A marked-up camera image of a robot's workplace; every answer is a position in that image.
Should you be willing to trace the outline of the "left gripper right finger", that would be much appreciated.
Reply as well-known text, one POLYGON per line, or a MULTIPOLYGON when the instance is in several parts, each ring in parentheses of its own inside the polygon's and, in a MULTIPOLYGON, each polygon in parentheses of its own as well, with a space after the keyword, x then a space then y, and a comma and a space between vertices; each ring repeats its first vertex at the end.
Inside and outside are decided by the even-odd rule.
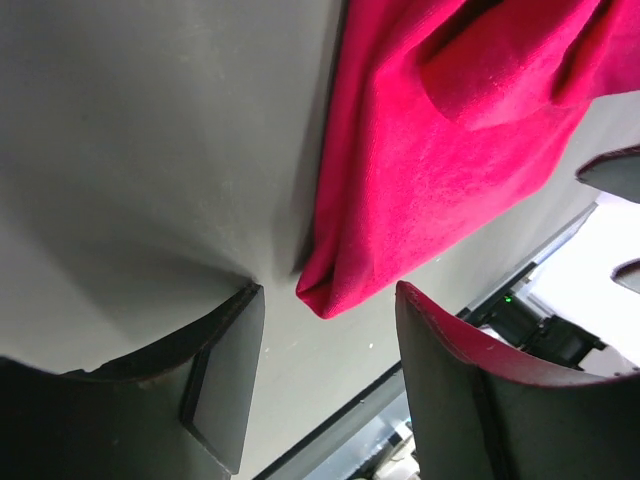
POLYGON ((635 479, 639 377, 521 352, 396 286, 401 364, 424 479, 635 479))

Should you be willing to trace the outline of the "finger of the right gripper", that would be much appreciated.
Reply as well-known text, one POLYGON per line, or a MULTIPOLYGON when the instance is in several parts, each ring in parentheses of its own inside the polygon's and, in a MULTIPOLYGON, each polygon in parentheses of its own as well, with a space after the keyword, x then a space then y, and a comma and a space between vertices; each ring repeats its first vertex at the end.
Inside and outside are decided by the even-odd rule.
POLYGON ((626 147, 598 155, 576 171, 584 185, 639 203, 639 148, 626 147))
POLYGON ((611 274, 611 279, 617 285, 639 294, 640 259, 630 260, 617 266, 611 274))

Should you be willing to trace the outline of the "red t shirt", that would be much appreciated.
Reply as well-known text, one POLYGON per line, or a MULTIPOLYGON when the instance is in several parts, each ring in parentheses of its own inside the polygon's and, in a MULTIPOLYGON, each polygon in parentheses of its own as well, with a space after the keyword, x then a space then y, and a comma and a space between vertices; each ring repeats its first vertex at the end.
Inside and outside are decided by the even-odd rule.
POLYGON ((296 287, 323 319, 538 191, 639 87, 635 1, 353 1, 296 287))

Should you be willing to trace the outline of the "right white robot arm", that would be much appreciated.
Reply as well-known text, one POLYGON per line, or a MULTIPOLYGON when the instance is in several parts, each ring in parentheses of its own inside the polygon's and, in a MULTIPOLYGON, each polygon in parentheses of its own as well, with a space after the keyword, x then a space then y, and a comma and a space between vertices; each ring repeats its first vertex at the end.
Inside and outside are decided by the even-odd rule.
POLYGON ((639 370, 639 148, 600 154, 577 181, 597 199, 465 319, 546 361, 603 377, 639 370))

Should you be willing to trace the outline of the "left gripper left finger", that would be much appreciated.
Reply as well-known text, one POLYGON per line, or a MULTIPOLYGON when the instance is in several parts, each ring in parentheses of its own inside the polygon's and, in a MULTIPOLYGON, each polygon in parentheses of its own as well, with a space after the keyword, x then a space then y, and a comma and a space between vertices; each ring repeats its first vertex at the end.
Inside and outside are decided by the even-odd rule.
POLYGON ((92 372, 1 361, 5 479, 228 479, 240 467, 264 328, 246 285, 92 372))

* * *

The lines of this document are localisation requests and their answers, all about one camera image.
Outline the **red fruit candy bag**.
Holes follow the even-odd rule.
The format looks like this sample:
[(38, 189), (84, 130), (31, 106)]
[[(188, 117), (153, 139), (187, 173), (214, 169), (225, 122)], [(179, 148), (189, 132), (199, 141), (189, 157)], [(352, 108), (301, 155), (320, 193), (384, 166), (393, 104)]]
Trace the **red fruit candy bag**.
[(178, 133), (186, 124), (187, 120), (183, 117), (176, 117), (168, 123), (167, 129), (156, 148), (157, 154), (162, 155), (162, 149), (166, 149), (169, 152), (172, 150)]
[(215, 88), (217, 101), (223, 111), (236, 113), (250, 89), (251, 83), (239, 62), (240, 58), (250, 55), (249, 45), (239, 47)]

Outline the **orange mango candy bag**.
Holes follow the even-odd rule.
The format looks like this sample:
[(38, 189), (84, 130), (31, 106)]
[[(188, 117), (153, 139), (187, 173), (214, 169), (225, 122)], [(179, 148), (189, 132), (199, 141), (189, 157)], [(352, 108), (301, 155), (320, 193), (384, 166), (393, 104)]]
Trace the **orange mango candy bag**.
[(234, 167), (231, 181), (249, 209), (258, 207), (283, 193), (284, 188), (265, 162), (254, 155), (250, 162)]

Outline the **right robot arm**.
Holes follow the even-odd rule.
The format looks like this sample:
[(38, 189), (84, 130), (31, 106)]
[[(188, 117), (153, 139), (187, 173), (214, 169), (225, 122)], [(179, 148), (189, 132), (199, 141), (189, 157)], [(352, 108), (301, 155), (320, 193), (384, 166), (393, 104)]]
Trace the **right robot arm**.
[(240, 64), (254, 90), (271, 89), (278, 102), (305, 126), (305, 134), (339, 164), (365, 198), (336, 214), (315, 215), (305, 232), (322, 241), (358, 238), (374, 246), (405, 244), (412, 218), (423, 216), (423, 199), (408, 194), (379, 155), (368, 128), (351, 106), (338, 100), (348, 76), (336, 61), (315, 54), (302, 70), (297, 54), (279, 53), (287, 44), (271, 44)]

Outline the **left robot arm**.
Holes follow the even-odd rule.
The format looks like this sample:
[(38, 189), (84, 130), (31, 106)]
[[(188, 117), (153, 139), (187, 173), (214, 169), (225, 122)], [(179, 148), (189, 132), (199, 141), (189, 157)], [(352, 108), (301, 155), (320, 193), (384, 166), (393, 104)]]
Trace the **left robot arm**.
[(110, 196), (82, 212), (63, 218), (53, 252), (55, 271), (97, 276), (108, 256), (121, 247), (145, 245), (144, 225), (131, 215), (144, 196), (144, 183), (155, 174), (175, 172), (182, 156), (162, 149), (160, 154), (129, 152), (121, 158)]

* * *

Would you please show every line of the material above that includes the string "Should"?

--- Answer to this task ---
Should you be willing to trace the outline of the "left gripper right finger", that would be much appreciated.
Should you be willing to trace the outline of the "finger of the right gripper", that would be much appreciated.
Should you be willing to trace the outline of the "red t shirt", that would be much appreciated.
Should you be willing to trace the outline of the "right white robot arm", that would be much appreciated.
Should you be willing to trace the outline of the "left gripper left finger", that would be much appreciated.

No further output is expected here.